▶ **ABOUT THIS EXERCISE**:
Every record below is to be retyped exactly, with any pictures left out.

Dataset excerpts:
BEGIN

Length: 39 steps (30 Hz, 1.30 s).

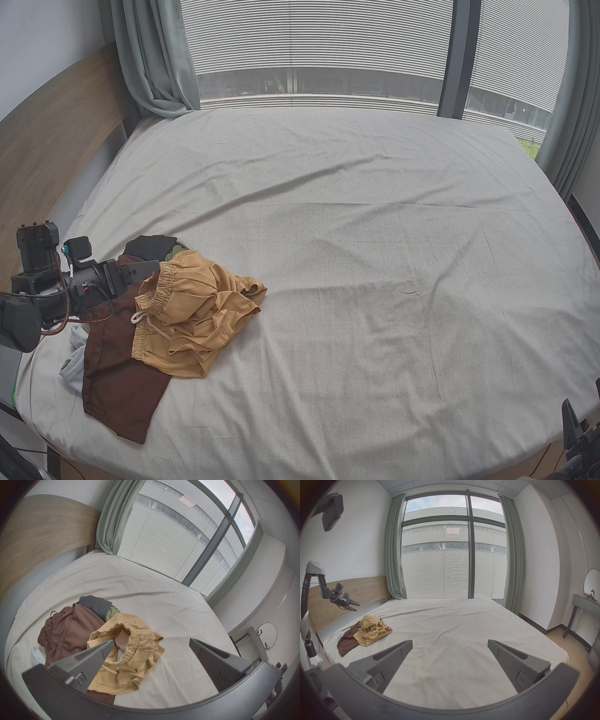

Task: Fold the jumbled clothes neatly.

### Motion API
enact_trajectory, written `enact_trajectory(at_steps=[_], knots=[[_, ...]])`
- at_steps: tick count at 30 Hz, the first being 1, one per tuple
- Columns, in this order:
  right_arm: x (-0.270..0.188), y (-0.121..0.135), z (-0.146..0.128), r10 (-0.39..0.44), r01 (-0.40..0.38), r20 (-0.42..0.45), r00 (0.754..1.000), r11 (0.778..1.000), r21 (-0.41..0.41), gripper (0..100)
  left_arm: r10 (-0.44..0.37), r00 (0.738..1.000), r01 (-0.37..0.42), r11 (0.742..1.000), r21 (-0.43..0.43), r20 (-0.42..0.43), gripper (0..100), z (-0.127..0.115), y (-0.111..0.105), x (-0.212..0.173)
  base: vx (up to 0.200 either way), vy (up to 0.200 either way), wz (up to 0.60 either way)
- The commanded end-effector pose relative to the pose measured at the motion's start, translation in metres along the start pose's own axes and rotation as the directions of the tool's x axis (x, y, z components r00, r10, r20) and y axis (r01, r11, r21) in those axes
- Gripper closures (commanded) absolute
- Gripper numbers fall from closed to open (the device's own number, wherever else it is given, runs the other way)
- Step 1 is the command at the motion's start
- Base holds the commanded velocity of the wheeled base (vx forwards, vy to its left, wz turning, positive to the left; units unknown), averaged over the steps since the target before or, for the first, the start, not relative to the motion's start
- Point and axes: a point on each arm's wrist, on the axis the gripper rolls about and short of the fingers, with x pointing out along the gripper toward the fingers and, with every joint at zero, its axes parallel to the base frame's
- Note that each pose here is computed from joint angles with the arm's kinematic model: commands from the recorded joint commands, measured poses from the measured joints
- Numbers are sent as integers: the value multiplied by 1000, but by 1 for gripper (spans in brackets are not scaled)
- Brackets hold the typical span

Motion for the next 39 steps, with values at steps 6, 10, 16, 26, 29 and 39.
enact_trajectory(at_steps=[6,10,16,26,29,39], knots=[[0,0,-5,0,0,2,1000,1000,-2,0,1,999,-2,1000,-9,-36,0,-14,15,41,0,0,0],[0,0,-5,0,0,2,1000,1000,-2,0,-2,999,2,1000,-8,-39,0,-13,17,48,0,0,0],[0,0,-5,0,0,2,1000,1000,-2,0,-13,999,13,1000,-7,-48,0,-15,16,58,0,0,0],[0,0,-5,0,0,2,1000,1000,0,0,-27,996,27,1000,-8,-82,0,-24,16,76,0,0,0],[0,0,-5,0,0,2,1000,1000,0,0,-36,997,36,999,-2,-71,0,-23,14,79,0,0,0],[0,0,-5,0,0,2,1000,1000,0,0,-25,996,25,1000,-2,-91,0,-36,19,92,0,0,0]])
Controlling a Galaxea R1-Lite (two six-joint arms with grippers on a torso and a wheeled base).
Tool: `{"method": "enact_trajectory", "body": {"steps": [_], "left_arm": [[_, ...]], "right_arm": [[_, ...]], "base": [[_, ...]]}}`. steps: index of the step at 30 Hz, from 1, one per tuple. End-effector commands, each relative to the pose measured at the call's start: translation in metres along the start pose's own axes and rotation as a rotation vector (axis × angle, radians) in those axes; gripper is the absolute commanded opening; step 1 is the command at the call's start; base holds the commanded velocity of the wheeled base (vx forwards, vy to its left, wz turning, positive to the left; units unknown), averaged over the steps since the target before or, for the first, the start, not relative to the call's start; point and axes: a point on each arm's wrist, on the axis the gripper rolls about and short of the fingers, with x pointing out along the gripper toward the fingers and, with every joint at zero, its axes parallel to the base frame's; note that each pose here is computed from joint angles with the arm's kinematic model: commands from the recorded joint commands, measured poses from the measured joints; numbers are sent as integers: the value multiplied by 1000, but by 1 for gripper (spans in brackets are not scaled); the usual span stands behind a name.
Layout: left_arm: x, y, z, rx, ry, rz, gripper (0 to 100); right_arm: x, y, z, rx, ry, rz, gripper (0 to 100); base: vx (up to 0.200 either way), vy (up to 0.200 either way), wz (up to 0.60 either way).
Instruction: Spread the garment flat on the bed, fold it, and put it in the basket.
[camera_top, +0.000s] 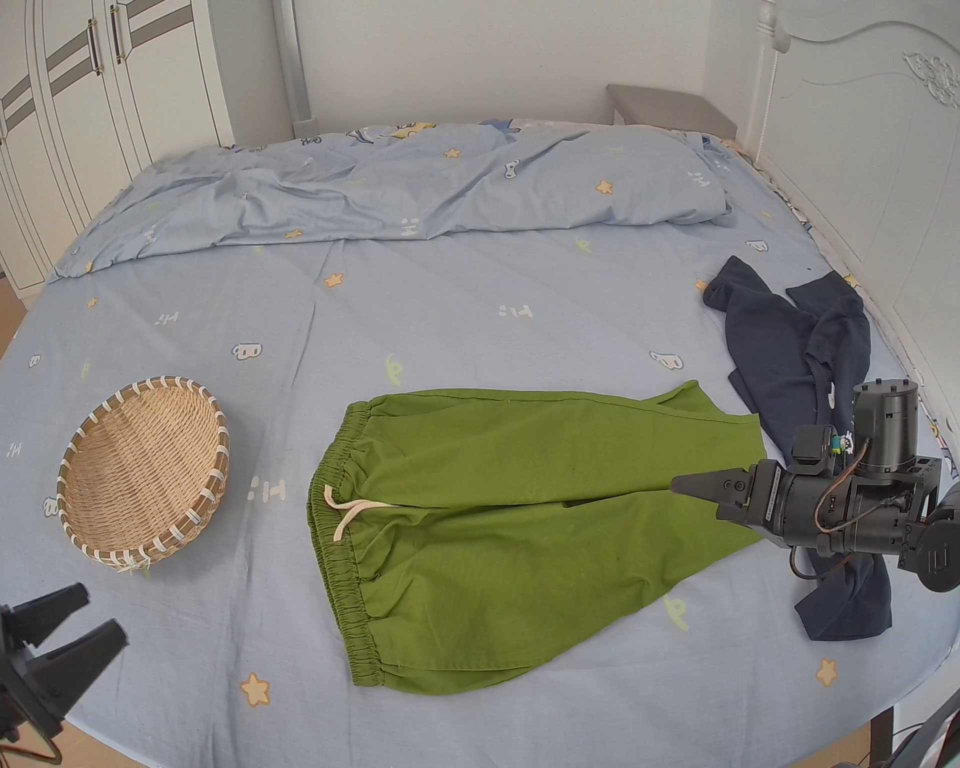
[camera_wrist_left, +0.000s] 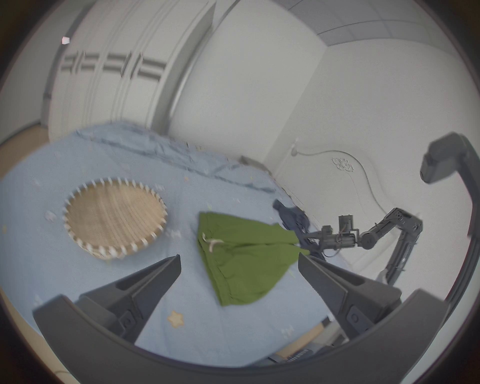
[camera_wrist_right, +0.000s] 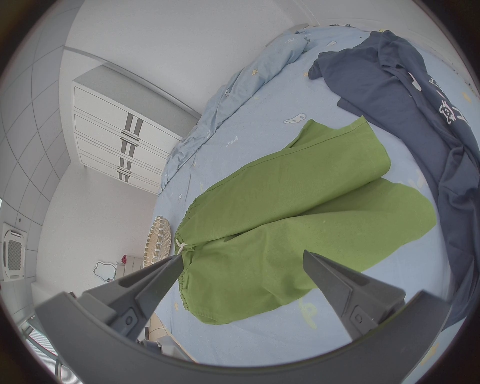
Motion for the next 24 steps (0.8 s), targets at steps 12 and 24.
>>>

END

▶ **TASK OUTPUT**:
Length: 39 steps (30 Hz, 1.30 s).


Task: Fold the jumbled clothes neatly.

### Motion API
enact_trajectory, written `enact_trajectory(at_steps=[_], knots=[[_, ...]])`
- at_steps: tick count at 30 Hz, the first being 1, one per tuple
- Columns, in this order:
  right_arm: x (-0.270..0.188), y (-0.121..0.135), z (-0.146..0.128), r10 (-0.39..0.44), r01 (-0.40..0.38), r20 (-0.42..0.45), r00 (0.754..1.000), r11 (0.778..1.000), r21 (-0.41..0.41), gripper (0..100)
  left_arm: r10 (-0.44..0.37), r00 (0.738..1.000), r01 (-0.37..0.42), r11 (0.742..1.000), r21 (-0.43..0.43), r20 (-0.42..0.43), gripper (0..100), z (-0.127..0.115), y (-0.111..0.105), x (-0.212..0.173)
  base: vx (up to 0.200 either way), vy (up to 0.200 either way), wz (up to 0.60 either way)
- The commanded end-effector pose relative to the pose measured at the motion's start, translation in metres along the start pose's own axes and rotation as the directions of the tool's x axis (x, y, z components r00, r10, r20) and y axis (r01, r11, r21) in those axes
- Gripper closures (commanded) absolute
- Gripper numbers fall from closed to open (the device's own number, wherever else it is given, runs the other way)
- Step 1 is the command at the motion's start
- Base holds the commanded velocity of the wheeled base (vx forwards, vy to its left, wz turning, positive to the left; units unknown), averaged over the steps since the target before or, for the first, the start, not relative to the motion's start
- Point and axes: a point on each arm's wrist, on the axis the gripper rolls about and short of the fingers, with x pointing out along the gripper toward the fingers and, with every joint at zero, its axes parallel to the base frame's
- Note that each pose here is computed from joint angles with the arm's kinematic model: commands from the recorded joint commands, measured poses from the measured joints
- Numbers are sent as integers: the value multiplied by 1000, but by 1 for gripper (spans in brackets are not scaled)
- Brackets hold the typical span

Motion for the next 39 steps, with values at steps 6, 10, 16, 26, 29 and 39.
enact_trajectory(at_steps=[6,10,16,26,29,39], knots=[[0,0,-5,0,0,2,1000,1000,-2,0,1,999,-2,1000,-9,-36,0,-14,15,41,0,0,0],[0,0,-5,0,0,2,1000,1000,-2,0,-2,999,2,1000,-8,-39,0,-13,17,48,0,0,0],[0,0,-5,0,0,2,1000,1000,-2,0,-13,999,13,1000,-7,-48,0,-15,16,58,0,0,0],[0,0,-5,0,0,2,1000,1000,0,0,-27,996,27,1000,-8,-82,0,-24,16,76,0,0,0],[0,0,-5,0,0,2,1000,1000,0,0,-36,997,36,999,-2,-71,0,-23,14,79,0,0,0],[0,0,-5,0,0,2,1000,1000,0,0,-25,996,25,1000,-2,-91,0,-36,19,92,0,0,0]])
Controlling a Galaxea R1-Lite (two six-joint arms with grippers on a torso and a wheeled base).
Tool: `{"method": "enact_trajectory", "body": {"steps": [_], "left_arm": [[_, ...]], "right_arm": [[_, ...]], "base": [[_, ...]]}}`. steps: index of the step at 30 Hz, from 1, one per tuple. End-effector commands, each relative to the pose measured at the call's start: translation in metres along the start pose's own axes and rotation as a rotation vector (axis × angle, radians) in those axes; gripper is the absolute commanded opening; step 1 is the command at the call's start; base holds the commanded velocity of the wheeled base (vx forwards, vy to its left, wz turning, positive to the left; units unknown), averaged over the steps since the target before or, for the first, the start, not relative to the call's start; point and axes: a point on each arm's wrist, on the axis the gripper rolls about and short of the fingers, with x pointing out along the gripper toward the fingers and, with every joint at zero, its axes parallel to the base frame's; note that each pose here is computed from joint angles with the arm's kinematic model: commands from the recorded joint commands, measured poses from the measured joints; numbers are sent as integers: the value multiplied by 1000, but by 1 for gripper (spans in brackets are not scaled); the usual span stands behind a name.
Layout: left_arm: x, y, z, rx, ry, rz, gripper (0 to 100); right_arm: x, y, z, rx, ry, rz, gripper (0 to 100); base: vx (up to 0.200 either way), vy (up to 0.200 either way), wz (up to 0.60 either way).
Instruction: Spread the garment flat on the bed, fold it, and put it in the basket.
[camera_top, +0.000s] 
[camera_wrist_left, +0.000s] 
[camera_wrist_right, +0.000s] 
Motion for the next 24 steps (0.8 s), targets at steps 12 and 24.
>>>

The required output has been given.